#### WHAT YOU HAVE TO DO
Look for the word "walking" in the material below, then report each line where it occurs.

=======

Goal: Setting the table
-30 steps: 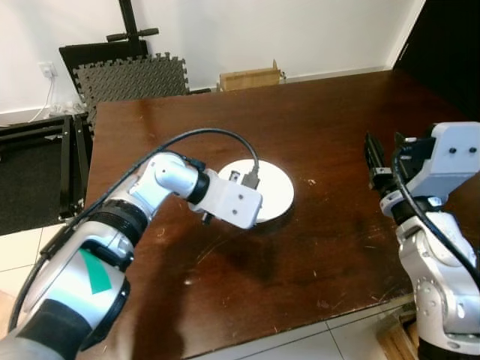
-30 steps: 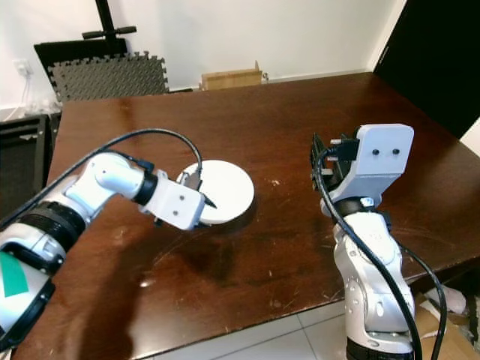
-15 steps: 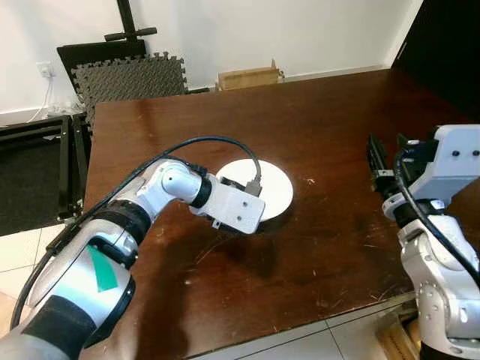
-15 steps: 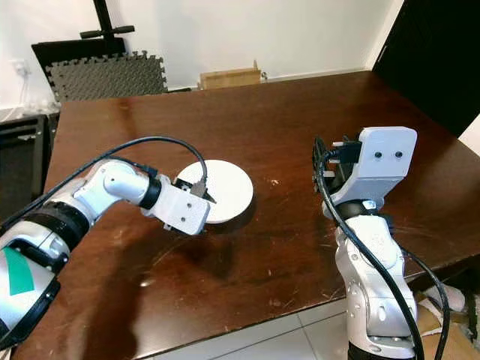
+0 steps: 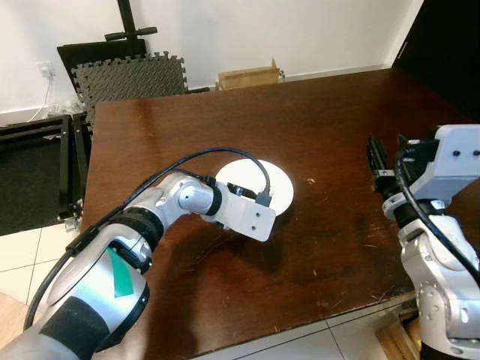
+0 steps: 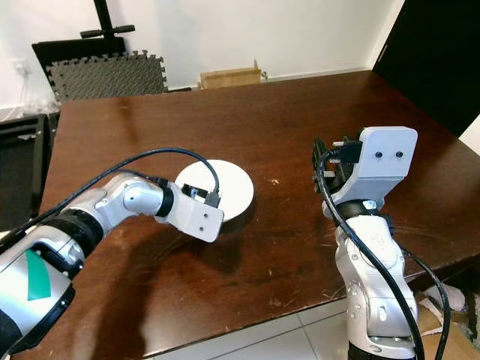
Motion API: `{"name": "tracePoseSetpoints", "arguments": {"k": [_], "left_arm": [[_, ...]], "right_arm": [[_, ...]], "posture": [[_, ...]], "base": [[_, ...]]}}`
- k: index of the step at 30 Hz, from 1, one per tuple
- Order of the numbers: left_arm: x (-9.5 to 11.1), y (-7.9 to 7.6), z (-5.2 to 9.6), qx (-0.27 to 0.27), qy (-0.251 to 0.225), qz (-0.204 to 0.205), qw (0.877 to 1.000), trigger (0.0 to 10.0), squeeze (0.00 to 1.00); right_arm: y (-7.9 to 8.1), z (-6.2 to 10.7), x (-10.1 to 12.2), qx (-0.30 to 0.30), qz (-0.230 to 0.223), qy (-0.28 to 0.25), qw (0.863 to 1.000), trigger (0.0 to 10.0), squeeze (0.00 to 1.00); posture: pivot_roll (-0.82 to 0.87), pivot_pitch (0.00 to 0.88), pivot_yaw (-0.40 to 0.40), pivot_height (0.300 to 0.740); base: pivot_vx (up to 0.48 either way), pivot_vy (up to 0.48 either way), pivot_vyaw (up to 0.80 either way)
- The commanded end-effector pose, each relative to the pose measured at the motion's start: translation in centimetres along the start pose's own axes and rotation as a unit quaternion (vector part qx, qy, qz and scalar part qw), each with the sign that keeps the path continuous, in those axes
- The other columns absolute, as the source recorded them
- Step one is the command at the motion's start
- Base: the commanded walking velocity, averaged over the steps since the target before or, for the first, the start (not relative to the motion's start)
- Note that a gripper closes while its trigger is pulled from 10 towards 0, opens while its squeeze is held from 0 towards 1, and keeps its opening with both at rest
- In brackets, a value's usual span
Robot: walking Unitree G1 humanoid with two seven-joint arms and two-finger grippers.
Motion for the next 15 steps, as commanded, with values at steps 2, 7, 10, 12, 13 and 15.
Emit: {"name": "tracePoseSetpoints", "arguments": {"k": [2,7,10,12,13,15], "left_arm": [[0.0,-0.6,-0.1,-0.023,-0.001,-0.008,1.000,0.0,0.00],[-0.2,-1.1,-0.1,-0.031,0.003,-0.005,1.000,0.0,0.00],[-0.4,-1.4,-0.1,-0.030,0.008,-0.011,0.999,0.0,0.00],[-0.6,-1.5,-0.1,-0.031,0.013,-0.013,0.999,0.0,0.00],[-0.6,-1.5,0.0,-0.031,0.014,-0.013,0.999,0.0,0.00],[-0.7,-1.5,0.0,-0.032,0.016,-0.012,0.999,0.0,0.00]], "right_arm": [[-0.3,0.4,0.2,-0.004,0.002,-0.002,1.000,10.0,0.00],[-0.3,0.4,0.2,-0.004,0.003,-0.001,1.000,10.0,0.00],[-0.2,0.3,0.2,-0.003,0.002,-0.001,1.000,10.0,0.00],[-0.2,0.3,0.2,-0.002,0.001,-0.001,1.000,10.0,0.00],[-0.2,0.3,0.2,-0.002,0.001,-0.001,1.000,10.0,0.00],[-0.2,0.3,0.2,-0.003,0.001,-0.001,1.000,10.0,0.00]], "posture": [[-0.06,0.236,0.071,0.740],[-0.06,0.236,0.071,0.740],[-0.06,0.236,0.071,0.740],[-0.06,0.236,0.071,0.740],[-0.06,0.236,0.071,0.740],[-0.06,0.236,0.067,0.740]], "base": [[0.000,0.000,0.00],[0.000,0.000,0.00],[0.000,0.000,0.00],[0.000,0.000,0.00],[0.000,0.000,0.00],[0.000,0.000,0.00]]}}
Point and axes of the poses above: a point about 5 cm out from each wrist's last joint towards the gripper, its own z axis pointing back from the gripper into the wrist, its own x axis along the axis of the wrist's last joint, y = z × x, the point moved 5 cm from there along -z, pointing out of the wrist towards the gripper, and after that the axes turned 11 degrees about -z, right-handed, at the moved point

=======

#### RESPONSE FOR THIS EXERCISE
- Base: the commanded walking velocity, averaged over the steps since the target before or, for the first, the start (not relative to the motion's start)
Robot: walking Unitree G1 humanoid with two seven-joint arms and two-finger grippers.

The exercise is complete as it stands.